4.1. Strength and Limitations

This review is the first comprehensive study of LysE in Mycobacterium tuberculosis in the last 25 years. It gathers all existing research, setting a strong base for future studies. Despite a small pool of studies, it covers all relevant findings, giving a deep insight into LysE. It also pinpoints areas needing more exploration, guiding future research to fully understand LysE’s role in tuberculosis. Although faced with challenges like limited access to full-text articles, the review effectively uses available resources, like abstracts, to provide a thorough overview of LysE research.

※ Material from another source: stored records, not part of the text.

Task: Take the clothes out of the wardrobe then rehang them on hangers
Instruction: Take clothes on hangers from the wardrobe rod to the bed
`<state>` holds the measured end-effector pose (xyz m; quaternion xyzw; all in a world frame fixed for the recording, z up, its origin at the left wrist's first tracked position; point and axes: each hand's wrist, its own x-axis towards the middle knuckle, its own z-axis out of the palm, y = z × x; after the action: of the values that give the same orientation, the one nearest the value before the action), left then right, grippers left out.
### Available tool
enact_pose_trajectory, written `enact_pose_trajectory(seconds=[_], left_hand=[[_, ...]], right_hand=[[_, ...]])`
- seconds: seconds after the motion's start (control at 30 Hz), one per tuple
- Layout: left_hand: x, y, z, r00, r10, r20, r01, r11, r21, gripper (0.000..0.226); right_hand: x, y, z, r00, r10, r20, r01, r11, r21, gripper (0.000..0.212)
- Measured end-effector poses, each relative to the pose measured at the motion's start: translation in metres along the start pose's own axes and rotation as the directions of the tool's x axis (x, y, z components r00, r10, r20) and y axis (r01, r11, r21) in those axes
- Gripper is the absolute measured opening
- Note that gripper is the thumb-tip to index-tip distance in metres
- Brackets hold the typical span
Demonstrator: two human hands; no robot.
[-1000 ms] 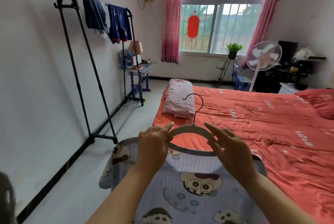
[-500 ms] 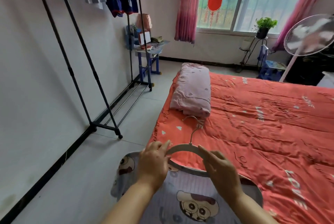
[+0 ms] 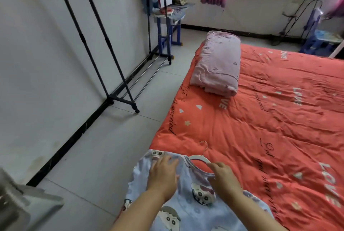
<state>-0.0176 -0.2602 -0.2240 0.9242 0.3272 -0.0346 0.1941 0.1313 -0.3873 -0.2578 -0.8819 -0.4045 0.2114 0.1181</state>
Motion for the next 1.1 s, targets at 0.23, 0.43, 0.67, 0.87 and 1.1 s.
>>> enact_pose_trajectory(seconds=[0.23, 0.43, 0.67, 0.87, 1.1], left_hand=[[-0.044, -0.022, -0.038, 0.989, -0.141, -0.04, 0.142, 0.989, 0.035, 0.047], [-0.134, -0.068, -0.095, 0.942, -0.302, -0.147, 0.313, 0.948, 0.058, 0.047], [-0.329, -0.142, -0.142, 0.774, -0.565, -0.285, 0.586, 0.81, -0.013, 0.046], [-0.563, -0.194, -0.14, 0.495, -0.776, -0.391, 0.818, 0.568, -0.093, 0.054], [-0.837, -0.194, -0.106, 0.101, -0.892, -0.441, 0.942, 0.229, -0.246, 0.055]], right_hand=[[-0.018, -0.066, -0.018, 0.984, -0.176, 0.014, 0.176, 0.982, -0.068, 0.048], [-0.064, -0.177, -0.029, 0.909, -0.41, 0.08, 0.417, 0.898, -0.142, 0.048], [-0.182, -0.335, -0.008, 0.687, -0.705, 0.173, 0.726, 0.665, -0.173, 0.057], [-0.348, -0.46, 0.053, 0.401, -0.874, 0.272, 0.916, 0.376, -0.143, 0.053], [-0.569, -0.558, 0.146, 0.01, -0.908, 0.42, 1.0, 0.012, 0.001, 0.058]])
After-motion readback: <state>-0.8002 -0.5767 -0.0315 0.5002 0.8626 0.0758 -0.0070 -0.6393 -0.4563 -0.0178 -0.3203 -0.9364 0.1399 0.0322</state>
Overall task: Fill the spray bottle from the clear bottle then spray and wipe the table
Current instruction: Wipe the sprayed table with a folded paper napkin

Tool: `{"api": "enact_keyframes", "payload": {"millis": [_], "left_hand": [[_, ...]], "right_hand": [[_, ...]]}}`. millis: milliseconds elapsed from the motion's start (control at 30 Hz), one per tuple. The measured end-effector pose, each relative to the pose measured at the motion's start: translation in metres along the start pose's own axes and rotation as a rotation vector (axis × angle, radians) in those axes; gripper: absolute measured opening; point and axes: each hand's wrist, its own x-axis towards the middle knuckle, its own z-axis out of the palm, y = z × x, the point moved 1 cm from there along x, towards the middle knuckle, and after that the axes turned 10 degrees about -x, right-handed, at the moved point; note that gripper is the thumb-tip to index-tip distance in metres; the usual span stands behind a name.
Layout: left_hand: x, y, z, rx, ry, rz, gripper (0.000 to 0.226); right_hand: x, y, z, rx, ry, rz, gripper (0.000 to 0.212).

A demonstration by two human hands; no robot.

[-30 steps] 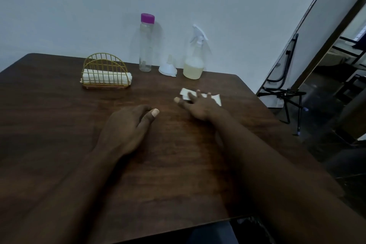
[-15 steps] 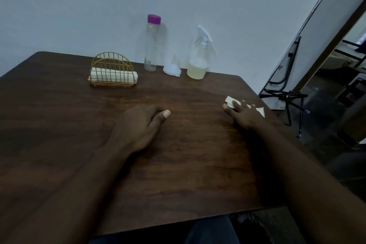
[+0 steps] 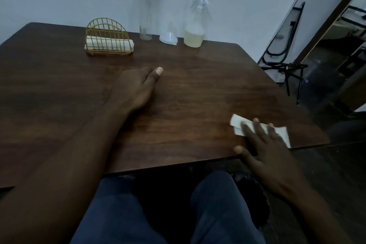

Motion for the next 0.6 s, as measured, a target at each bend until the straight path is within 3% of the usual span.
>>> {"api": "enact_keyframes", "payload": {"millis": [200,367,600], "left_hand": [[-0.013,-0.005,-0.010,-0.049,0.080,-0.015,0.052],[-0.029,-0.029,-0.039,-0.151,0.192,-0.176,0.060],[-0.041,-0.036,-0.065,-0.461,0.410,-0.284,0.049]], "right_hand": [[-0.022,-0.117,0.008,-0.037,0.052,-0.229,0.124],[-0.025,-0.199,0.021,0.070,0.024,-0.434,0.116],[0.060,-0.267,0.004,0.080,-0.061,-0.453,0.100]]}}
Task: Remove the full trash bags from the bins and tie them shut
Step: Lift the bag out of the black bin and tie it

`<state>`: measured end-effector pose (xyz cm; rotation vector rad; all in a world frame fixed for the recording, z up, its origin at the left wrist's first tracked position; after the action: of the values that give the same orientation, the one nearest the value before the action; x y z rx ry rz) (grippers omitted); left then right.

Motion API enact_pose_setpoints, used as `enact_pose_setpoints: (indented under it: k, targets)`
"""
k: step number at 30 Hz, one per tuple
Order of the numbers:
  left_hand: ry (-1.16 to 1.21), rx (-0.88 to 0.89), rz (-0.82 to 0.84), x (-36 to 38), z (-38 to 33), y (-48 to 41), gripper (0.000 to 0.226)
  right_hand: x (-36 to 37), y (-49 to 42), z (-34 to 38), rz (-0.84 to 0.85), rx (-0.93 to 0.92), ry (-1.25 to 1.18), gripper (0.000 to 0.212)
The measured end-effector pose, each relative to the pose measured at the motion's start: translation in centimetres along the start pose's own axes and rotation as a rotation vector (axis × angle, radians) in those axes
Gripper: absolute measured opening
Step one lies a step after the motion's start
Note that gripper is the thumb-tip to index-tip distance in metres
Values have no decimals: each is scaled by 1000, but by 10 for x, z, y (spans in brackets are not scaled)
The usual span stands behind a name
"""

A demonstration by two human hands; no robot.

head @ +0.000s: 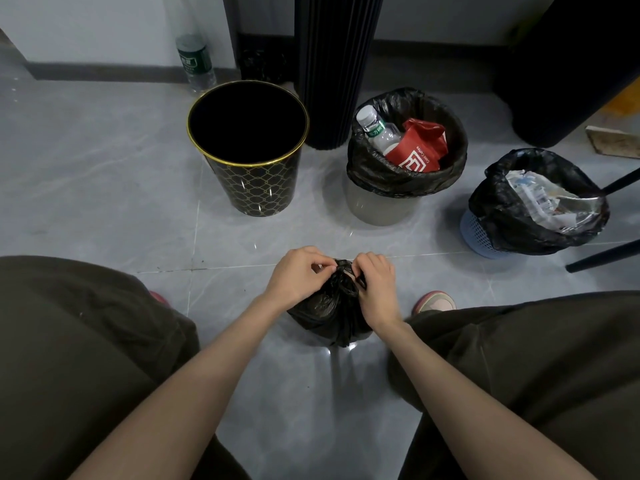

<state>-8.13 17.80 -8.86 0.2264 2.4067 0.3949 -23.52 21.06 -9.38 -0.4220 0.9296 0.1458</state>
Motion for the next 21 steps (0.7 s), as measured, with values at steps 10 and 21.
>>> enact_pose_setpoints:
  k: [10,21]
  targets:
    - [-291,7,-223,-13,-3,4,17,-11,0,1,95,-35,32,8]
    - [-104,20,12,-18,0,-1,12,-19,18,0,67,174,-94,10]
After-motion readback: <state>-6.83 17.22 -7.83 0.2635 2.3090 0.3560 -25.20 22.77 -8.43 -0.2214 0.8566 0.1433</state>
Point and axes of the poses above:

The lack of research on LysE in Mycobacterium tuberculosis poses a challenge to thoroughly analyzing certain aspects, potentially resulting in gaps in comprehension and interpretation. Relying solely on abstracts when full-text access is unavailable may limit the completeness and precision of data extraction, as abstracts might not capture the intricacies and discoveries of the original studies. Furthermore, including only accessible studies could unintentionally introduce bias by overlooking pertinent research published in journals or repositories with limited access.

5. Conclusion

Ending tuberculosis by 2030 is not just a health challenge but also a developmental opportunity. The World Health Organization’s End TB Strategy, adopted in 2014, aims to eliminate global TB in line with newly adopted Sustainable Development Goals. Challenges include drug-resistant TB (MDR and XDR-TB), non-adherence to treatment, and inappropriate diagnosis. The standard BCG vaccine is not effective for adults, highlighting the urgent need for a new drug target and a better vaccination. This review underscores the significance of LysE in TB pathogenesis and its potential as a drug target, diagnostic marker, and vaccine candidate. The multifaceted nature of LysE positions it at the forefront of innovative approaches to combat TB, calling for sustained research efforts to harness its full potential in the global fight against this infectious disease.